Lasciare che le fette si riprendano per un'altra ora nella camera di contenimento HEPES prima di procedere agli esperimenti di registrazione con patch clamp. Qui sono mostrate le immagini IR DIC rappresentative che sono state acquisite da diverse regioni del cervello e fette acute da un topo di tre mesi per la valutazione della conservazione morfologica dei neuroni.
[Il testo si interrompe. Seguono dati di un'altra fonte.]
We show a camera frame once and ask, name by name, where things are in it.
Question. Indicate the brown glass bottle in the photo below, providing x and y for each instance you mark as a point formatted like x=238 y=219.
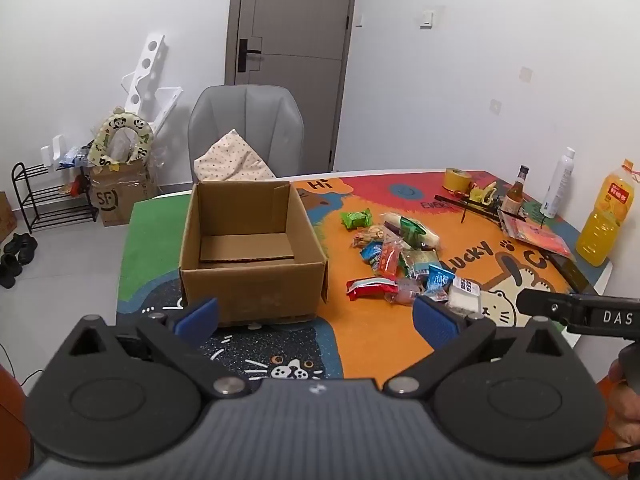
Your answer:
x=512 y=200

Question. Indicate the clear green snack packet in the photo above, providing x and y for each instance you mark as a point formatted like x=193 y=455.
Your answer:
x=417 y=260

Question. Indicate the black shoe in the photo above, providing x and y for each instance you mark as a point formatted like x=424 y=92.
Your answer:
x=22 y=246
x=9 y=270

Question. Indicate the red snack packet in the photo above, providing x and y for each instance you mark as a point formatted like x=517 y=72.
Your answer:
x=370 y=287

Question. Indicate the pile of plastic bags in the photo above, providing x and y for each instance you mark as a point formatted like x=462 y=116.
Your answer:
x=75 y=156

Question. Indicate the black shoe rack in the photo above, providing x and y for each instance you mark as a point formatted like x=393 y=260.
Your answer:
x=60 y=203

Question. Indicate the orange juice bottle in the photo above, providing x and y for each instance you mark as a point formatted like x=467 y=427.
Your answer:
x=602 y=225

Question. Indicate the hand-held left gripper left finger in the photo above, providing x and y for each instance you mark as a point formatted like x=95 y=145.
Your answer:
x=197 y=317

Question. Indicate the grey door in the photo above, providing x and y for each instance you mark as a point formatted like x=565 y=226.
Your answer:
x=300 y=35

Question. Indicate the white spray bottle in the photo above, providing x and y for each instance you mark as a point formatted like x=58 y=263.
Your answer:
x=556 y=185

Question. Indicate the orange snack packet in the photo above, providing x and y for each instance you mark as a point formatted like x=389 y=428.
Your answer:
x=387 y=260

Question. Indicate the white plastic rack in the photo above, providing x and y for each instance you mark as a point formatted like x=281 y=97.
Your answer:
x=150 y=60

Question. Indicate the small pink snack packet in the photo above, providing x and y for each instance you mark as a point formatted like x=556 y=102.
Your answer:
x=405 y=292

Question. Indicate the white light switch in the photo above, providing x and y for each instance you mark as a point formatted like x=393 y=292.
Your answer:
x=425 y=17

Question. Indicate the yellow clip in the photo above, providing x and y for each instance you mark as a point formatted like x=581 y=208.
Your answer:
x=482 y=195

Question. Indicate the yellow tape roll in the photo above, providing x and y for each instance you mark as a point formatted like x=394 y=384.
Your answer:
x=456 y=180

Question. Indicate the grey chair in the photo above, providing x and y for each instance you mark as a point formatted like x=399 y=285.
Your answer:
x=250 y=115

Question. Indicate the person's right hand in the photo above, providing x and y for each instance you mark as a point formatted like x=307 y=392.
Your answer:
x=629 y=420

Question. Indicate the brown biscuit packet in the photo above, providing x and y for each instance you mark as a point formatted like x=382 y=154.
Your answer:
x=367 y=236

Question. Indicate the white wall socket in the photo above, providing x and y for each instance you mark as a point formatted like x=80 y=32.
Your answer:
x=495 y=105

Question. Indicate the long white bread packet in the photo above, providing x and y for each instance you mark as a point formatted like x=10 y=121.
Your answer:
x=395 y=220

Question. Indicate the polka-dot cushion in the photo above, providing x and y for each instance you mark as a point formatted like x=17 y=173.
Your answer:
x=230 y=157

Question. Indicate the white snack packet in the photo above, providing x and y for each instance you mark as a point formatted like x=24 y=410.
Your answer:
x=462 y=300

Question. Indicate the blue snack packet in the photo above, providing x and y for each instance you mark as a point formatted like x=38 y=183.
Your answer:
x=372 y=252
x=440 y=282

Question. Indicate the colourful cartoon table mat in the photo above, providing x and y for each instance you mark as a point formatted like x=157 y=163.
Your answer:
x=370 y=340

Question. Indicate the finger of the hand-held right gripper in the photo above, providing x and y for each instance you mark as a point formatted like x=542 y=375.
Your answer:
x=542 y=302

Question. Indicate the printed cardboard box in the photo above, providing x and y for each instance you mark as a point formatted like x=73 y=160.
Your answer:
x=125 y=195

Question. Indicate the dark green snack packet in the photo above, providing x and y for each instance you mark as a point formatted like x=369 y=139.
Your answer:
x=412 y=232

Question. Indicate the black stick tool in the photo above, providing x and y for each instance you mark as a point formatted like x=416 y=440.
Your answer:
x=465 y=205

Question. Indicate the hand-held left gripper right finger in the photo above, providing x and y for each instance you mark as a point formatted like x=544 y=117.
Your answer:
x=435 y=322

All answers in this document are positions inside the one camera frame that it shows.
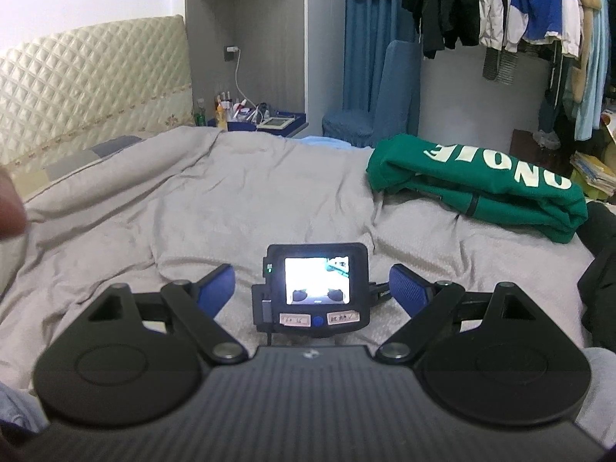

I risultati qui mostrati derivano dall'uso del metodo di taglio protettivo NMDG di controllo senza una fase di recupero protettiva.

Mentre questi risultati provengono dal metodo di recupero protettivo NMDG ottimizzato. Nel complesso, si osserva una migliore conservazione neuronale con il metodo di recupero protettivo NMDG ottimizzato. Il metodo di recupero protettivo NMDG ottimizzato con una procedura di spike-in graduale del sodio è stato confrontato con il metodo di recupero protettivo NMDG originale.

Il tempo medio per la formazione della tenuta GigaOhm e la registrazione del patch clamp è stato drasticamente e significativamente ridotto quando è stata applicata la procedura di spike-in graduale del sodio insieme alla fase di recupero protettivo NMDG. La migliore conservazione dei neuroni ottenuta con questo metodo di fetta cerebrale facilita applicazioni sperimentali impegnative, tra cui, a titolo esemplificativo ma non esaustivo, l'elettrofisiologia del patch clamp multi-elettrodo per sondare la connettività sinaptica locale. Come dimostrato qui, utilizzando fette di cervello neocorticale umano adulto derivate dalla neurochirurgia.

Guardando questo video, gli scienziati dovrebbero avere una buona comprensione di come implementare il nostro metodo di recupero protettivo NMDG ottimizzato, inclusa la nuova procedura di spike-in di sodio che abbiamo descritto, per preparare fette di cervello adatte per le registrazioni di patch clamp. Quindi, dopo aver padroneggiato questo protocollo, dovrebbe essere possibile completare la procedura di fetta del cervello in meno di un'ora al giorno. E dovrebbe produrre fette di cervello riproducibili di alta qualità e funzionerà per animali di praticamente qualsiasi età.

Quindi questa procedura, questo metodo può aiutare a preparare fette di cervello adatte ad affrontare domande sulla funzione cerebrale utilizzando tecniche come l'elettrofisiologia, l'imaging ottico dal vivo e l'optogenetica, i saggi di traffico dei recettori e altri tipi di saggi funzionali per esplorare la funzione dei tipi di cellule cerebrali. Quindi questa tecnica è utile anche perché aiuterà i ricercatori a sondare funzionalmente diverse regioni del cervello, comprese le regioni del cervello che non sono tradizionalmente suscettibili per la registrazione del patch clamp da animali adulti in fette di cervello.